“Travaux en cours pour accueillir prochainement de nouvelles enseignes”. Forcément quand on connait l’état de la conso (quasi étal pour faire simple) et la bascule off-line/on-line en cours, il est légitime de s’interroger sur le besoin de “nouvelles enseignes”. Pas question évidemment de contester le principe de la libre entreprise et du développement des acteurs de l’immobilier commercial comme des enseignes en question. Sans compter que le commerce doit aussi suivre les mouvements démographiques. Pour autant, le moment venu il faut aussi accepter les défaillances comme “naturelles”. Car la libre entreprise produit inévitablement la sur-capacité. Et la sur-capacité la défaillance. Comme toujours, un mouvement au croisement de Schumpeter (la destruction créatrice) et Darwin (la sélection naturelle entre fort et faible sur la base de l’adaptation).
Pour prolonger, revoir ici





Certes, mais il n’y a pas que des fermetures.
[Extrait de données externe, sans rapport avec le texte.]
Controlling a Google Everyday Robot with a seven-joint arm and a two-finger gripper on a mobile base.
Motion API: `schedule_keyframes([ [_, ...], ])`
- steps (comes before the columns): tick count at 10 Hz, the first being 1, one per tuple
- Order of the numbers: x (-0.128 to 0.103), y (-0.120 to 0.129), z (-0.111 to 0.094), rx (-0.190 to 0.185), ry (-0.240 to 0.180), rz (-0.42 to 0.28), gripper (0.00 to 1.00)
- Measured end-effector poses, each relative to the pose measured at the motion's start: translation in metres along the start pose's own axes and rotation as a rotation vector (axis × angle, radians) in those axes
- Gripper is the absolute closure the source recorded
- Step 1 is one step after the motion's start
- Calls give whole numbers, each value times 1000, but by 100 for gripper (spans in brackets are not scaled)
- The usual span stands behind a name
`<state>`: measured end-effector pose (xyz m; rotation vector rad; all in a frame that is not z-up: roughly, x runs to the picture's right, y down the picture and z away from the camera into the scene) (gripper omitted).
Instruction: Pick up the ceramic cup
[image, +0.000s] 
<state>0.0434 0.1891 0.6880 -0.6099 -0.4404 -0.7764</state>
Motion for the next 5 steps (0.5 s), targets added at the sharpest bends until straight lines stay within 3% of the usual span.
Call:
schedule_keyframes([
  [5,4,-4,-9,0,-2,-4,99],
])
L’exemple de MANGO qui marche très bien et compte ouvrir 45 boutiques d’ici 2028: https://www.lemonde.fr/economie/article/2026/06/09/la-marque-de-vetements-mango-veut-ouvrir-45-nouveaux-magasins-en-france-d-ici-a-2028-avec-pres-de-700-emplois-a-la-cle_6700155_3234.html?srsltid=AfmBOop46Ro9FK8BDRD0xnf73SVCcz-kvhTR2mRhUzbw4ik0MCshRvav
Les centres commerciaux ne sont pas morts ! C’est comme les disques vinyle, ça reviendra quand les d’jeun’s en auront marre de se faire livrer par un esclave et de ne plus avoir de contacts dans la vraie vie pour choisir leurs vêtements, l’alimentation…
Le monde des bobos en vélo-cargo n’est pas l’avenir! Ca retombera d’ici quelques années.
Les enseignes appartenant à de grands groupes se développent rapidement au détriment des commerces indépendants. En France, les réseaux de franchise et les grandes chaînes représentent aujourd’hui plus de 80 % du chiffre d’affaires du commerce spécialisé, tandis que le nombre de commerces indépendants diminue régulièrement depuis plusieurs décennies. Les grandes enseignes bénéficient d’une puissance d’achat, d’une logistique et d’une capacité d’investissement que les indépendants ne peuvent généralement pas égaler.